Si è costituita in giudizio l'Agenzia delle Entrate di Genova replicando alle argomentazioni di parte ricorrente e concludendo per il rigetto del ricorso. . Nelle more del giudizio il contribuente presentava istanza di definizione agevolata, accolta da ADER, e provvedeva al pagamento della prima rata. La Corte, per verificare i pagamenti previsti dal piano rateale della definizione agevolata, rinviava più volte la causa.
MOTIVI DELLA DECISIONE
La Corte in considerazione del fatto che in data 02/08/2025 è entrata in vigore la Legge 31 luglio 2025, n. 108, di conversione, con modificazioni, del Decreto legge 17 giugno 2025, n. 84, recante “Disposizioni urgenti in materia fiscale". Durante l'iter di conversione in legge è stato inserito l'articolo 12-bis, che reca una “Norma di interpretazione autentica in materia di estinzione dei giudizi a seguito di definizione agevolata" di cui all'articolo 1, commi 231-252, della legge n. 197 del 2022 (c.d.

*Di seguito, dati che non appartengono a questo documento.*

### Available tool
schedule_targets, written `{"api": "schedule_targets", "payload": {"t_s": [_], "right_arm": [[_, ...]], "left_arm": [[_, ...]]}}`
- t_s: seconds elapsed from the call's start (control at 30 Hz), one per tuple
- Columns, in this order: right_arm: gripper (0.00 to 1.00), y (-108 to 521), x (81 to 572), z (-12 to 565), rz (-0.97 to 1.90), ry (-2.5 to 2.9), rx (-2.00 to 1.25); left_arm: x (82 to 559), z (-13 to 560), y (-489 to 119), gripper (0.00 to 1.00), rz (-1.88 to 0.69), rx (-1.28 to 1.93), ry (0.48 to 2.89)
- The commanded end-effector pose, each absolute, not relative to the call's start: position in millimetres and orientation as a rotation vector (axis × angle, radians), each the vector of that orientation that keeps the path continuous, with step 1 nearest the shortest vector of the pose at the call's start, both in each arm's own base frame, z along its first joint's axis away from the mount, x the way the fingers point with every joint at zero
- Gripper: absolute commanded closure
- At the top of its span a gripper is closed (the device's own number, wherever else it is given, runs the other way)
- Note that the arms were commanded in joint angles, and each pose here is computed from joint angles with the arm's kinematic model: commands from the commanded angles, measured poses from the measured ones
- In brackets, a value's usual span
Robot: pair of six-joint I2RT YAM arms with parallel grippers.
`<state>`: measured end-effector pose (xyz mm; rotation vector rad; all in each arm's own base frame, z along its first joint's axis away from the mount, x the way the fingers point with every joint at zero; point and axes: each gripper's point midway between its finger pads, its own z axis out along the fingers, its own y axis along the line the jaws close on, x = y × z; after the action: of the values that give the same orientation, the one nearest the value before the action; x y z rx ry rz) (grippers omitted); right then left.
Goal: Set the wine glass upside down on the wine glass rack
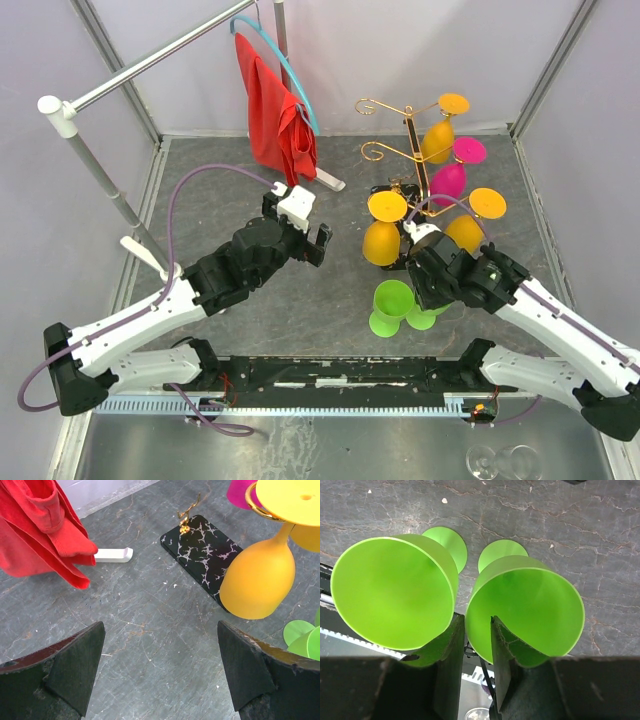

“rottamazione-quater"), che, al comma 1, dispone che “Il secondo periodo del comma 236 dell'articolo 1 della legge 29 dicembre 2022, n. 197, si interpreta nel senso che, ai soli fini dell'estinzione dei giudizi aventi a oggetto i debiti compresi nella dichiarazione di adesione alla definizione agevolata di cui al comma 235 del medesimo articolo 1 della legge n. 197 del 2022 e di cui al comma 1 dell'articolo 3-bis del decreto-legge 27 dicembre 2024, n. 202, convertito, con modificazioni, dalla legge 21 febbraio 2025, n. 15, l'effettivo perfezionamento della definizione si realizza con il versamento della prima o unica rata delle somme dovute e che l'estinzione è dichiarata dal giudice d'ufficio dietro presentazione, da parte del debitore o dell'Agenzia delle entrate – Riscossione che sia parte nel giudizio ovvero, in sua assenza, da parte dell'ente impositore, della dichiarazione prevista dallo stesso articolo 1, comma 235, della legge n. 197 del 2022 e della comunicazione prevista dall'articolo 1, comma 241, della medesima legge n. 197 del 2022 o dall'articolo 3-bis, comma 2, lettera c), del citato decreto-legge n. 202 del 2024 e della documentazione attestante il versamento della prima o unica rata". Verificato che il ricorrente ha effettivamente versato la prima rata e che ha richiesto l'estinzione del giudizio, la Corte, in applicazione della normativa sopra citata deve dichiarare l'estinzione del giudizio. Si compensano le spese di lite, in considerazione del fatto che l'estinzione del giudizio consegue a una definizione agevolata.
P.Q.M.
Dichiara estinto il giudizio. Spese compensate.